ATHENS – A conference and the opening of two exhibitions, dedicated to the man who met, loved, and photographed post-war Greece – and not only – Robert McCabe, took place in Delphi, on June 10. The date was not accidental, as it marks the 79th anniversary of the massacre of Distomo, one of the most heinous of World War II by the German occupying forces.
“On June 10, 1944, the massacre occurred in Distomo, a neighbor of Delphi, one of the greatest atrocities of the Nazi German occupation in Greece. Seventy-nine years later, the exhibition of the exceptional photographs of a great Philhellenic American photographer, the charismatic Robert McCabe, opens, documenting representative aspects of post-war Greece’s path towards modernization. In the 25 years between the end of the Civil War and the Postcolonial Revolution, Greek society experienced world-historical changes, a leapfrog development at all levels,” noted the president of the European Cultural Center of Delphi (EPKED), Harvard University professor, Panagiotis Roilos, welcoming the conference entitled ‘Robert McCabe’s Post-war Greece.’ The conference was held in the Eleni Ahrweiler Hall of the EPKED Conference Center shortly before the opening of the exhibition ‘Greece after the War: The Years of Hope.’

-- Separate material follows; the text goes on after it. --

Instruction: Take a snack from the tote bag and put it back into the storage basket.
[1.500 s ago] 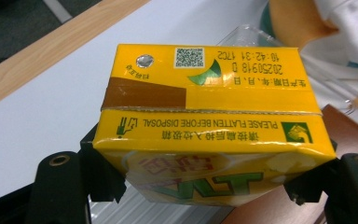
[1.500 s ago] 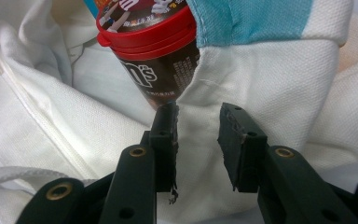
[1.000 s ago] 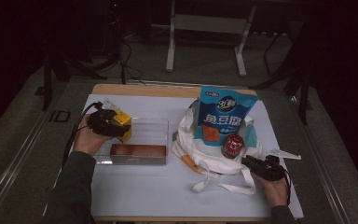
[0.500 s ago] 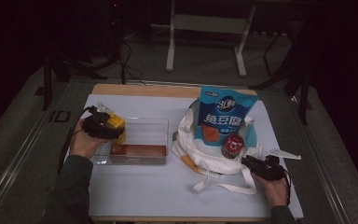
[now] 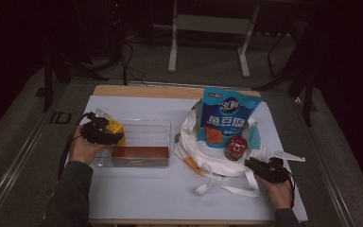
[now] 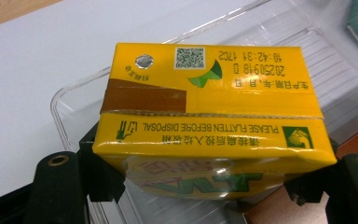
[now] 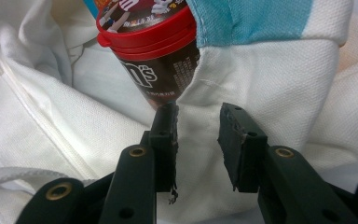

The exhibition, held by EPKED in the Exhibition Hall of the Delphi Conference Center, runs until the end of September. It presents 70 photographs by McCabe, black and white as well as in color, which ‘narrate’ the post-war history of the country as he recorded it during his travels in the 1950s and 1960s, from Epirus to Crete and from Pylos to Rhodes. The ‘mosaic’ of his wanderings in Greece is also framed by a slide show of photos. The coordination and research was carried out by the journalist Katerina Lymberopoulou, who along with Professor Panagiotis Roilos, wrote the texts in the exhibition and the book of the same name from Pataki Publications that accompanies it. The exhibition is also accompanied by the English-language (Abbeville Press) edition, with the two books under the auspices of the European Cultural Center of Delphi.
The great American photographer and Philhellene, who was naturalized as an honorary Greek citizen a few years ago, visited Greece for the first time in 1954, a journey that has continued for decades. His photographs are historical documents of an era in which the country was emerging, exhausted from a decade of bloody wars, but with the hope and smiles of its people looking towards a brighter future. Like Eleni, Maria and Lambrini, the three little girls from Ano Peristeri in Epirus one of the regions of Greece which experienced terrible atrocities in World War II – who, despite poverty and deforestation, in 1961, smile wide for the new photographer’s lens. Their photo, which is one of the first to be found in the exhibition hall of the EPKED Conference Center, is right next to a much more recent photo, where the same ‘girls’ are smiling expressively in a similar pose.